**The problem:** With the images removed, write out each record exactly as given.
[[ Given records, beginning ]]
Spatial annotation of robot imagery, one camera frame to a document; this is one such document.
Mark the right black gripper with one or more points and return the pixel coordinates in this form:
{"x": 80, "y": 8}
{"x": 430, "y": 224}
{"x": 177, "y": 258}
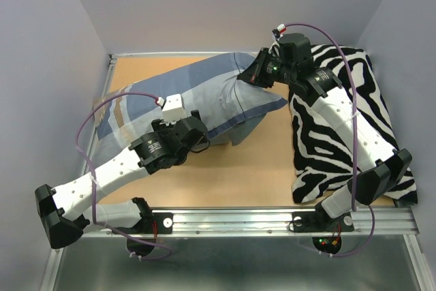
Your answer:
{"x": 254, "y": 73}

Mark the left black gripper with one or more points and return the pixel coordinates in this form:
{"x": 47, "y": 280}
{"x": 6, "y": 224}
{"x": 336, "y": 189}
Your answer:
{"x": 160, "y": 127}

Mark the blue pillowcase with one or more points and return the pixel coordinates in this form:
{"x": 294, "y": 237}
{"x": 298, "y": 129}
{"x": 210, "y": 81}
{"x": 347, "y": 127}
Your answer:
{"x": 190, "y": 100}

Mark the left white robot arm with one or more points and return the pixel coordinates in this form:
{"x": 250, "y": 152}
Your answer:
{"x": 62, "y": 209}

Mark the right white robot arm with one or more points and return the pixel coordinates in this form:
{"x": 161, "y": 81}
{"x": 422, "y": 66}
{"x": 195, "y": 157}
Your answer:
{"x": 366, "y": 186}

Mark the zebra print pillow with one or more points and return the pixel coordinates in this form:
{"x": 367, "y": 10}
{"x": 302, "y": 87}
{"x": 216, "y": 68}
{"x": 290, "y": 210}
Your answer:
{"x": 344, "y": 133}

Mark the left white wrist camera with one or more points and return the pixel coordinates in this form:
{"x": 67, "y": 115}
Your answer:
{"x": 173, "y": 110}

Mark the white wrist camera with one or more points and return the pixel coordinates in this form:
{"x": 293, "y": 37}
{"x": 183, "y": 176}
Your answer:
{"x": 277, "y": 33}
{"x": 173, "y": 110}

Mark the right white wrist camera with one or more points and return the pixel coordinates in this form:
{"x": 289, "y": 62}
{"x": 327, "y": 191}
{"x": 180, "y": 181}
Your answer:
{"x": 277, "y": 33}

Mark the aluminium front rail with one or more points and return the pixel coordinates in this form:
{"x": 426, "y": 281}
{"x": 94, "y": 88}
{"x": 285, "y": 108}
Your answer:
{"x": 280, "y": 221}

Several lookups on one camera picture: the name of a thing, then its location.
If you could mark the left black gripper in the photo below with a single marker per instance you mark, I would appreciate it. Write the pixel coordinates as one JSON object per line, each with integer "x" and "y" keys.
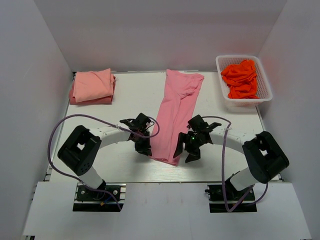
{"x": 142, "y": 144}

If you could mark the orange t shirt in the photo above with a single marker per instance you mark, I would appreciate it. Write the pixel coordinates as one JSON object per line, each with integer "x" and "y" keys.
{"x": 241, "y": 79}

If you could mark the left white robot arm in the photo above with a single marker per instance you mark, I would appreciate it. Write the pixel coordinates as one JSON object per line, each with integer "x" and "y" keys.
{"x": 81, "y": 147}

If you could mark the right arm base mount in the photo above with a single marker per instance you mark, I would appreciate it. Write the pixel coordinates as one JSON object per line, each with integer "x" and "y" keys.
{"x": 217, "y": 203}

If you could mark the pink t shirt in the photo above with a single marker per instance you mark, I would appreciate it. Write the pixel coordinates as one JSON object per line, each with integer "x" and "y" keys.
{"x": 181, "y": 91}

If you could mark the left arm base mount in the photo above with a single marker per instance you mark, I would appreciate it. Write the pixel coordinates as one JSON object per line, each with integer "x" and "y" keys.
{"x": 86, "y": 200}

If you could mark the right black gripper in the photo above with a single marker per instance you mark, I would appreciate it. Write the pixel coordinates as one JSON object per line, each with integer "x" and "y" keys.
{"x": 188, "y": 145}

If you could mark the white plastic basket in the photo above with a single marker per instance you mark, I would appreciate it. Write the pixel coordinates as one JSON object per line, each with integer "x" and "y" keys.
{"x": 263, "y": 88}

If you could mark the folded salmon t shirt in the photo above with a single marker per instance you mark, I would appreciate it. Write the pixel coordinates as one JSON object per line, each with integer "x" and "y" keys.
{"x": 93, "y": 88}

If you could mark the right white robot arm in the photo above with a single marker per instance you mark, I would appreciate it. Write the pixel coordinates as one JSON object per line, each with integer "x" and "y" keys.
{"x": 264, "y": 156}

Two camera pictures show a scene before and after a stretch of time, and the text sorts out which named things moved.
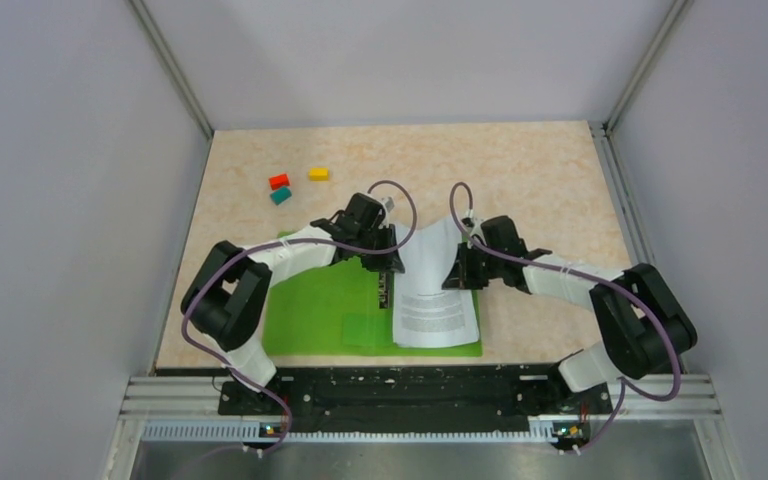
[[ Given records, end ]]
**Result for this exercise:**
Spatial annotation of robot imagery, one camera frame to a document; this is one such document.
Mark the right black gripper with one or more points and return the pixel coordinates in this form:
{"x": 80, "y": 8}
{"x": 430, "y": 224}
{"x": 177, "y": 258}
Your answer:
{"x": 254, "y": 73}

Mark the left black gripper with one or more points and return the pixel coordinates in this form:
{"x": 47, "y": 280}
{"x": 6, "y": 224}
{"x": 336, "y": 189}
Your answer:
{"x": 160, "y": 127}

Mark the blue pillowcase with one or more points and return the pixel coordinates in this form:
{"x": 294, "y": 237}
{"x": 298, "y": 129}
{"x": 210, "y": 81}
{"x": 347, "y": 127}
Your answer:
{"x": 190, "y": 100}

Mark the left white robot arm with one or more points and return the pixel coordinates in this form:
{"x": 250, "y": 152}
Your answer:
{"x": 62, "y": 209}

Mark the right white robot arm with one or more points and return the pixel coordinates in this form:
{"x": 161, "y": 81}
{"x": 422, "y": 66}
{"x": 195, "y": 157}
Your answer:
{"x": 366, "y": 186}

Mark the zebra print pillow with one or more points and return the pixel coordinates in this form:
{"x": 367, "y": 10}
{"x": 302, "y": 87}
{"x": 216, "y": 68}
{"x": 290, "y": 210}
Your answer:
{"x": 344, "y": 133}

Mark the left white wrist camera with one or more points and return the pixel coordinates in this form:
{"x": 67, "y": 115}
Your answer:
{"x": 173, "y": 110}

Mark the white wrist camera with one or more points and return the pixel coordinates in this form:
{"x": 293, "y": 37}
{"x": 183, "y": 176}
Your answer:
{"x": 277, "y": 33}
{"x": 173, "y": 110}

Mark the right white wrist camera with one or more points and return the pixel coordinates in this form:
{"x": 289, "y": 62}
{"x": 327, "y": 191}
{"x": 180, "y": 181}
Your answer:
{"x": 277, "y": 33}

Mark the aluminium front rail with one or more points and return the pixel coordinates in this form:
{"x": 426, "y": 281}
{"x": 94, "y": 88}
{"x": 285, "y": 108}
Your answer:
{"x": 280, "y": 221}

Several lookups on one camera picture: the name of a thing, then its location.
If you could mark the left black gripper in the photo below with a single marker per instance you mark, I would appreciate it. Write the pixel coordinates as one JSON object per line, each with integer "x" and "y" keys.
{"x": 142, "y": 144}

If you could mark the orange t shirt in the photo above with a single marker per instance you mark, I would appreciate it. Write the pixel coordinates as one JSON object per line, each with integer "x" and "y" keys.
{"x": 241, "y": 79}

If you could mark the left white robot arm in the photo above with a single marker per instance you mark, I would appreciate it. Write the pixel coordinates as one JSON object per line, each with integer "x" and "y" keys.
{"x": 81, "y": 147}

If you could mark the right arm base mount in the photo above with a single marker per instance you mark, I would appreciate it. Write the pixel coordinates as one JSON object per line, each with integer "x" and "y" keys.
{"x": 217, "y": 203}

If you could mark the pink t shirt in the photo above with a single marker per instance you mark, I would appreciate it. Write the pixel coordinates as one JSON object per line, each with integer "x" and "y" keys.
{"x": 181, "y": 91}

If you could mark the left arm base mount in the photo above with a single marker per instance you mark, I would appreciate it. Write the pixel coordinates as one JSON object per line, each with integer "x" and "y" keys.
{"x": 86, "y": 200}

If you could mark the right black gripper in the photo above with a single marker per instance you mark, I would appreciate it. Write the pixel coordinates as one JSON object per line, each with integer "x" and "y" keys.
{"x": 188, "y": 145}

If you could mark the white plastic basket in the photo above with a single marker per instance you mark, I would appreciate it. Write the pixel coordinates as one JSON object per line, each with integer "x" and "y" keys.
{"x": 263, "y": 88}

If you could mark the folded salmon t shirt in the photo above with a single marker per instance you mark, I would appreciate it. Write the pixel coordinates as one JSON object per line, each with integer "x" and "y" keys.
{"x": 93, "y": 88}

If you could mark the right white robot arm in the photo above with a single marker per instance you mark, I would appreciate it. Write the pixel coordinates as one JSON object per line, each with integer "x" and "y" keys.
{"x": 264, "y": 156}

Two camera pictures show a scene before and after a stretch of time, and the text sorts out which named things moved.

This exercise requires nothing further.